The number of lines holding "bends" is all you should give; count them in the records below.
----
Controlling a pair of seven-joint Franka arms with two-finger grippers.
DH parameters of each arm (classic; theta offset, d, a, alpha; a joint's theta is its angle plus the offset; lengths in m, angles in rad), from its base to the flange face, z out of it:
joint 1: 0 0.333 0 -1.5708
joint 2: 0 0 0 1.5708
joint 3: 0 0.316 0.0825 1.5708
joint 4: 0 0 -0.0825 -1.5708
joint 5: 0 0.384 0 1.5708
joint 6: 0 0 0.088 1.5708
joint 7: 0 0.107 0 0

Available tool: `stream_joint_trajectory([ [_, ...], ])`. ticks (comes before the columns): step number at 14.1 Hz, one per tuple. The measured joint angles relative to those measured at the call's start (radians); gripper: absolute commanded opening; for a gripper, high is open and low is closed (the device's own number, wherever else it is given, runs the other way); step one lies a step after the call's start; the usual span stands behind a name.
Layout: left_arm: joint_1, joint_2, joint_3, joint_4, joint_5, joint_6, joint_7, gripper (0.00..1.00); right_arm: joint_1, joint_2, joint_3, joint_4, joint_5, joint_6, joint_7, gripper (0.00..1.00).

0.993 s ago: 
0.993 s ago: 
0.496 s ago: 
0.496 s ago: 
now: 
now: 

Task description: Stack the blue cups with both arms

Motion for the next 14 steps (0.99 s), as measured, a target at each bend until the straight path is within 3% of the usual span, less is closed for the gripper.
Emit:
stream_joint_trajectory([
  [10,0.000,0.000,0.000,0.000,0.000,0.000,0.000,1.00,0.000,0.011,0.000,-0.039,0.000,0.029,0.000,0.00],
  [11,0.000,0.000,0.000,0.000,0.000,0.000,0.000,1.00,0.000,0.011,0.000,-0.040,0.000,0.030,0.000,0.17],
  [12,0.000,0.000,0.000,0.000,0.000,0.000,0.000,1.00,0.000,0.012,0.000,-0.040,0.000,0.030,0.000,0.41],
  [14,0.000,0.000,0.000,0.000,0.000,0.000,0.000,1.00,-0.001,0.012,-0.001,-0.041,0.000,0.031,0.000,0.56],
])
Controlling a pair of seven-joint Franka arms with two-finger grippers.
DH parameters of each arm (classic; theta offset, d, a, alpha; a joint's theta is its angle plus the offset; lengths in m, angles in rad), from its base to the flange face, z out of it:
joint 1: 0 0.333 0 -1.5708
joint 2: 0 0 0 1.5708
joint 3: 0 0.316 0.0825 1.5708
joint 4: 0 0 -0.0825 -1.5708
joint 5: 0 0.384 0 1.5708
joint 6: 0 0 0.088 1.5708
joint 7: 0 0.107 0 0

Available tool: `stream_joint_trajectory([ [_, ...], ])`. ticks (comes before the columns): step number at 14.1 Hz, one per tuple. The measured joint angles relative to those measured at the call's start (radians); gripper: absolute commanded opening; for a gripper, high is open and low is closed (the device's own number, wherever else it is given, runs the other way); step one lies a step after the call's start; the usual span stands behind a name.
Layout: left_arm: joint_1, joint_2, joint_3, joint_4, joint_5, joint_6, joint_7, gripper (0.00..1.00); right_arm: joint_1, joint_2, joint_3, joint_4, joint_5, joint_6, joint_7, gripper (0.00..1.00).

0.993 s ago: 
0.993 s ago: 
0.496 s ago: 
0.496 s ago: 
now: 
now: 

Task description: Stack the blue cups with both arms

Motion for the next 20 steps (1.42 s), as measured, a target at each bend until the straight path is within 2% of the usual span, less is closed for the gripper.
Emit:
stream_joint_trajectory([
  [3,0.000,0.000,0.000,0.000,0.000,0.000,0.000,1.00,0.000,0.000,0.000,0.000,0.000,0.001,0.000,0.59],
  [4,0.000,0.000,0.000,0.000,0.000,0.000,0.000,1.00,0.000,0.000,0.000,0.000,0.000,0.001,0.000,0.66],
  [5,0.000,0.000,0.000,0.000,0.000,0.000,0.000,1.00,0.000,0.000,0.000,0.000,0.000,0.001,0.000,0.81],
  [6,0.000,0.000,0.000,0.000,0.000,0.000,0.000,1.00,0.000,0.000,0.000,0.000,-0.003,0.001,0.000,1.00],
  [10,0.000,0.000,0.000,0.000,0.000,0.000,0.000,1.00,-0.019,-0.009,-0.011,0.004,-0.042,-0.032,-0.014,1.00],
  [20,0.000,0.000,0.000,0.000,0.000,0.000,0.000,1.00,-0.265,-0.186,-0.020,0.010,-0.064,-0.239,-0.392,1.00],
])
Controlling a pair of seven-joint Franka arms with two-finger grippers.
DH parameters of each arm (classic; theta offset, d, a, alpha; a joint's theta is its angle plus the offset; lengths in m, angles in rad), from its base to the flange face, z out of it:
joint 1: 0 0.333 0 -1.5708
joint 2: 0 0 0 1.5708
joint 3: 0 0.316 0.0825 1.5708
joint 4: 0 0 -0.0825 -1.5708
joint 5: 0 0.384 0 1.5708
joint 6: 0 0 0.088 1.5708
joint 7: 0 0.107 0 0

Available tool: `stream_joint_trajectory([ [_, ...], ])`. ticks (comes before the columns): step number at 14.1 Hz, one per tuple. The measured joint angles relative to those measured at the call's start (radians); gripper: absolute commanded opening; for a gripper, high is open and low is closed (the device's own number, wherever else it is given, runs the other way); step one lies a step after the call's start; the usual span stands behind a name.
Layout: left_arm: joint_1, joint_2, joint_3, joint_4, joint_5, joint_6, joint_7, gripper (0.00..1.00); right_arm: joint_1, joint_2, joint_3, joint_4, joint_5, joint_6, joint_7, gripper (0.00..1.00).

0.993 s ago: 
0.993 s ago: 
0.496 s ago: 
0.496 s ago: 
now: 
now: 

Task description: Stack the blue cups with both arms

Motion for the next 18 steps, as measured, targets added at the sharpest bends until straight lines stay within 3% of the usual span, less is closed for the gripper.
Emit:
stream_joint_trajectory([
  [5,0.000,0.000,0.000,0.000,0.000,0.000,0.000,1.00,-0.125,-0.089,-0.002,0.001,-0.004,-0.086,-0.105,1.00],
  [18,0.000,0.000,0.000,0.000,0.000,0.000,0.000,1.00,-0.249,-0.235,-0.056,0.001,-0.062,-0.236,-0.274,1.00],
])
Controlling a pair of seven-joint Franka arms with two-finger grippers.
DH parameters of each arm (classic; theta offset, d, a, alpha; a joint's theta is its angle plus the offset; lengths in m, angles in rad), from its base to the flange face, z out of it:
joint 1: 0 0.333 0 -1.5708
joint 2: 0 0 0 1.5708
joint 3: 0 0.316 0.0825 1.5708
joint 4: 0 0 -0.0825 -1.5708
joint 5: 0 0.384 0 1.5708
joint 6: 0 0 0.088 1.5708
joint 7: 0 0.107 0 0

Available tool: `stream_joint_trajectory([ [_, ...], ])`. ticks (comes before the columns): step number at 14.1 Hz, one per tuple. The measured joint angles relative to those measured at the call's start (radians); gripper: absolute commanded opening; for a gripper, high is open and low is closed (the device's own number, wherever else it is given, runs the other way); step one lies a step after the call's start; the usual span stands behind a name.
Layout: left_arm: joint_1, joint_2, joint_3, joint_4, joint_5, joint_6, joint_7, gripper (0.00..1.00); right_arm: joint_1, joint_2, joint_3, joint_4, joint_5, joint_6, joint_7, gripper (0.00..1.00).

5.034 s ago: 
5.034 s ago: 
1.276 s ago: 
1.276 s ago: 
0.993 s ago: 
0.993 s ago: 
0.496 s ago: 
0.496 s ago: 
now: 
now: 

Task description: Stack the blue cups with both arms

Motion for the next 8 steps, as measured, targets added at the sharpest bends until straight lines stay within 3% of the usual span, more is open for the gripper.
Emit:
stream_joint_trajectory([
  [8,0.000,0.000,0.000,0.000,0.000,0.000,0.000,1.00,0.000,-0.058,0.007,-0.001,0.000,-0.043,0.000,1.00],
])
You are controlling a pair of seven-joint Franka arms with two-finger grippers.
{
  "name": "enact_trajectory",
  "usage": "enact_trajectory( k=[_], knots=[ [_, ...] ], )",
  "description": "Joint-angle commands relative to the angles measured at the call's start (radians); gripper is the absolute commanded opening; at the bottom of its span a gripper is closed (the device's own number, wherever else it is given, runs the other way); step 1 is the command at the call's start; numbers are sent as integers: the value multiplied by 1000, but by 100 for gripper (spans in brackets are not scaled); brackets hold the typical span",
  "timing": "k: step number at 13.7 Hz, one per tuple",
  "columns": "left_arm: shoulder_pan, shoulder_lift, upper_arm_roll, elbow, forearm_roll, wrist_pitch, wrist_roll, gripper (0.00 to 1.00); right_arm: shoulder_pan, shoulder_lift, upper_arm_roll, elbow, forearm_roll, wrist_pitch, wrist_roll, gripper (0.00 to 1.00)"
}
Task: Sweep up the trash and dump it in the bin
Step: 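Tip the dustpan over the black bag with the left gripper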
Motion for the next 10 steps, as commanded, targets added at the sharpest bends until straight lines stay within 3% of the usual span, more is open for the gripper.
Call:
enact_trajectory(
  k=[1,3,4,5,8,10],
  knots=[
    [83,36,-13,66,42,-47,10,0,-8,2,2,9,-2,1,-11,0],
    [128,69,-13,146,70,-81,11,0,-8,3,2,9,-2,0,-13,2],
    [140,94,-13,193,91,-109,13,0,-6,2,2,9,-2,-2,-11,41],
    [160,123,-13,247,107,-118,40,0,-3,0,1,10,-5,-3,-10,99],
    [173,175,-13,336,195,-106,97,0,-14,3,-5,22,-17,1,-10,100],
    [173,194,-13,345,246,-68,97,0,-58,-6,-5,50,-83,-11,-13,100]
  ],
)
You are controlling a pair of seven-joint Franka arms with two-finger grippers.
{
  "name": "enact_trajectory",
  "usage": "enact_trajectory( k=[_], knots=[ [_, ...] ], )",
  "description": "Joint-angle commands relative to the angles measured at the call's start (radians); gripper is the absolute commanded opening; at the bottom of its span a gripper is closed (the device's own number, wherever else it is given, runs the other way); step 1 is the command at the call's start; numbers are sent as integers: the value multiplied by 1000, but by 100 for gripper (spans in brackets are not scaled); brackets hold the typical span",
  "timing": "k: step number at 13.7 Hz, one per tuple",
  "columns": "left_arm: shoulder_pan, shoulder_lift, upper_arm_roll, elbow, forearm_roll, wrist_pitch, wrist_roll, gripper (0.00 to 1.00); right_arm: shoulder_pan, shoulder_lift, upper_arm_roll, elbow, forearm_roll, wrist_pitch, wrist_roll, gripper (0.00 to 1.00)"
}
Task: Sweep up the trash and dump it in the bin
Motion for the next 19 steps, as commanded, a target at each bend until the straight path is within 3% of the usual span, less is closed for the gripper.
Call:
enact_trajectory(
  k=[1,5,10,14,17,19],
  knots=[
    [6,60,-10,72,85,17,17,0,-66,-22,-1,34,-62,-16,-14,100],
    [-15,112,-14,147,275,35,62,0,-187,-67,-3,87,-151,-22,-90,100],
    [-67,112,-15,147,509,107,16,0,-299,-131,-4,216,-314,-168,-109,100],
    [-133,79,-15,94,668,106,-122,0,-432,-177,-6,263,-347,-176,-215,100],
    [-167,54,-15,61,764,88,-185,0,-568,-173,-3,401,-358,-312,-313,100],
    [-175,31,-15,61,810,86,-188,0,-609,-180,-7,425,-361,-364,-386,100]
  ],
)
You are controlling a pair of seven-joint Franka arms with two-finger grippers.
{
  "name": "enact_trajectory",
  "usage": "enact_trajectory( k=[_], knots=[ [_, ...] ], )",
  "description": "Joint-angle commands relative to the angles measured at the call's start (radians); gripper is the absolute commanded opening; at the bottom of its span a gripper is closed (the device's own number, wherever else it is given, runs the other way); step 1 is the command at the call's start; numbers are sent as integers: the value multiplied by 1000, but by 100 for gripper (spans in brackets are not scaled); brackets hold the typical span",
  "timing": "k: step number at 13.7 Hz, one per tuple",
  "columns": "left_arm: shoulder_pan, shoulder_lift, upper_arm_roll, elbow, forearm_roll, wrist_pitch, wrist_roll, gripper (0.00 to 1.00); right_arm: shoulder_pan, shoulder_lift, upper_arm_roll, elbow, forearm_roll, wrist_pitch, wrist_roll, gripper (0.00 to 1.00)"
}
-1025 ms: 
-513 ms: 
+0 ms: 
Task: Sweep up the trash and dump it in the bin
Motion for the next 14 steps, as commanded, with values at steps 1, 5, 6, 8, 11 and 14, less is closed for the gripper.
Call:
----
Result for this exercise |
3